Stop a child harming themselves or others mentally or physically through the abuse of drugs, alcohol, knives or engaging in hate crimes.
We have set a target to work with over 400 partner organisations and 20,000 young people annually. Can you help us reach that goal?
The core of our work is getting children to realise the risks to themselves & others, around their physical and emotional health. Here are some comments from young people about what they have learnt on our programmes:
- Don't let people pressure you into doing something
- Be aware of my surroundings and choices I make
- How to be safe when someone has a knife
- How much pressure/stress can affect another person
- The difference between harmful and healthy drugs
- Making friends, gave me confidence
- Know how to communicate better
- I'm putting my hand up more
- I talk to the teacher more
We are Life Skills Education Charity
We know that education has the power to change behaviour.
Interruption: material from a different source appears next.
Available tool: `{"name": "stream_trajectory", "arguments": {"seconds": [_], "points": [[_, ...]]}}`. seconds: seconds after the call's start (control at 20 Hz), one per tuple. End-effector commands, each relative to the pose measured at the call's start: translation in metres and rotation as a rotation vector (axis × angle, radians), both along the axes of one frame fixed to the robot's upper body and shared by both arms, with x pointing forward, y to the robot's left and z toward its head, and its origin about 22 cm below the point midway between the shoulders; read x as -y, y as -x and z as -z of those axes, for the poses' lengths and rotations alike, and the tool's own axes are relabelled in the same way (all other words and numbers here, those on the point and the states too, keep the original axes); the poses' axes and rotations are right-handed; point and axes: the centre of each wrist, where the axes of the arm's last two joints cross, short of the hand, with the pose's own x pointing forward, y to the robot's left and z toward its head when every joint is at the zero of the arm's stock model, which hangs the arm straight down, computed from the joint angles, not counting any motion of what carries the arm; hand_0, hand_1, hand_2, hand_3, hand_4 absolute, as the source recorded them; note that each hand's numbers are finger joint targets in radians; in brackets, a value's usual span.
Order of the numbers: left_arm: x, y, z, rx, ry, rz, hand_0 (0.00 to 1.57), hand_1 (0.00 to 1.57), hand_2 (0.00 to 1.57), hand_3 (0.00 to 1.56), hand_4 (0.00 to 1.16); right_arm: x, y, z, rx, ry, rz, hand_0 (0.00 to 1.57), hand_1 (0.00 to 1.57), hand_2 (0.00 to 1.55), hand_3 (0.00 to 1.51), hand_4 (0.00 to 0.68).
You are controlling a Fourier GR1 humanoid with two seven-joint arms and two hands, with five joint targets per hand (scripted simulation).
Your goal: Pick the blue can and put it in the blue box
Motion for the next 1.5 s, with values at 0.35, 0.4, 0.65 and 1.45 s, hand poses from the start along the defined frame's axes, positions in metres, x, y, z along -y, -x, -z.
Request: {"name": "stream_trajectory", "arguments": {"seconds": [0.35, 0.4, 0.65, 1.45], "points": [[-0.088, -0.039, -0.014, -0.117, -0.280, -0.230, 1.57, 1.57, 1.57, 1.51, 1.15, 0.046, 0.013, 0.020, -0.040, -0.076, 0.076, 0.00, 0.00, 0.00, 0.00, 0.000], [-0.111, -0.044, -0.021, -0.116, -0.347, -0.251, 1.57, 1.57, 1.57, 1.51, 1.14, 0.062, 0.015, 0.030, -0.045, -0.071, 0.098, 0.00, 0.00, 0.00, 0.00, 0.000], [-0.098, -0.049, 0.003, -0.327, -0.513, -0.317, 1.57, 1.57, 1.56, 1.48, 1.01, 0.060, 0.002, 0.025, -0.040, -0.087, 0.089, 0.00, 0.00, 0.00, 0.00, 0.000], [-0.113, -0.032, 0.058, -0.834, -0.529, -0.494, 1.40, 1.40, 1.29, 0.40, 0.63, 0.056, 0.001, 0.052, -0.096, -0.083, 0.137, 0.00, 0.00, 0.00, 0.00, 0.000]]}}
That is why we believe all young people should have access to the tools they need to grow and thrive. We have developed a range of programmes designed to help young people make better choices around these issues. Our trainers have their own stories and experiences to draw upon, giving them the empathy to deliver materials around these subjects confidently. They can help equip young people with the tools to deal with these issues; school staff, parents, and students tell us about our impact on their confidence, their ability to assess risk and the benefit of having this knowledge at the time of their transition into secondary school.
We believe all young people should have access to the tools to grow and thrive. We aim to do this by:
- Developing and delivering a suite of programmes that use our SKILL Decision-Making Model, a tool to help young people think about their choices and the consequences they have on themselves and others.
- Empowering young people with the confidence to open up meaningful conversations around tricky subjects with their parents, schools and broader support networks.
- Creating more resilient communities with improved health outcomes by reducing the effects of substance misuse on people and shared spaces.
We do this by talking openly with them in a safe space and getting them to discuss how they feel and think about those issues. We try to get them to find solutions themselves, with guidance from us (and the DAaRT Crew in the Life Skills Primary programme ↓) along the way.
The Difference We Make
We have independent evaluations and feedback, which have brought about data and stats showing the positive results of our work. This data is gathered from young people, parents/carers and the schools and community groups that we work with and is available on our website, https://lifeskillseducation.co.uk. Here, we'd like to talk about the wider impact of our work.
Safer, Happier Young People
- Children make safer decisions, reducing the risk of them coming to harm.
- More confident young people, prepared for their transition into secondary school.
- More considerate young people, thinking about difference and how their actions can affect others.
Safer Spaces for All
- Shared spaces are cleaner, nicer, safer and less affected by the misuse of drugs, alcohol, knife and hate crimes. In some communities, this could be helping towards breaking generations of drug and alcohol misuse.
- Safer spaces to play outside and be safe, allowing young people to socialise with peers away from home and their phones. (The image below is of Nitrous Oxide (laughing) gas canisters found outside of a school where we work.)
Facilitating Partnership and Engagement
- We work in partnership with schools and other partner agencies who recognise the need for an effective drug, alcohol and resilience education programme.
- Our resources help teachers and community leaders, who are given the resources to engage their young people in tricky subjects that they may not have in-depth knowledge of.
- Our team, from our trainers to our trustees, comprises a diverse group of people from a wide range of backgrounds. You can meet them here.
Why it Matters
According to the Office for National Statistics (ONS), 768 young people aged between 15 and 19 died from drug misuse last year, and 11,013 were in contact with alcohol and drug treatment services. The most common vulnerability reported by young people starting treatment was the early onset of substance use (73%), which means the young person started using substances before age 15. The total combined cost of alcohol misuse and its wider implications is almost £25 billion per year.
- There are over 300,000 young people under the care of at least one parent undergoing treatment for some form of alcohol or drug dependency.
- Drug misuse poisoning deaths have increased by nearly 80% since 2012.
- Hospital admissions due to drug dependency, drug-related mental and behaviour disorders and misuse poisonings are 5-6 times higher in the most deprived areas.
We need to tackle these issues before they present themselves and help young people avoid the risky decisions that are ultimately so costly.
What do parents say?
“I have a 30-year-old daughter who did the Life Skills programme 19 years ago. Her decision-making skills, the foundations of which she learnt on the programme, have kept her safe ever since. I am confident the programme has evolved to meet the current needs of children growing up now, like my youngest, who is 8. This issue is critical to me because I have seen first-hand the effects alcoholism and smoking-related illnesses can have on a family and how avoidable they can be with good quality education at the right age.”
“Really impressed with the confidence this programme has helped my daughter find. She has discussed lots of what she has been learning, but more importantly, her friends have been chatting regularly and openly about parts of the book.”
“The Life Skills programme has allowed us to have some good conversations with my son on some subject areas, which we would have found difficult to raise with him.”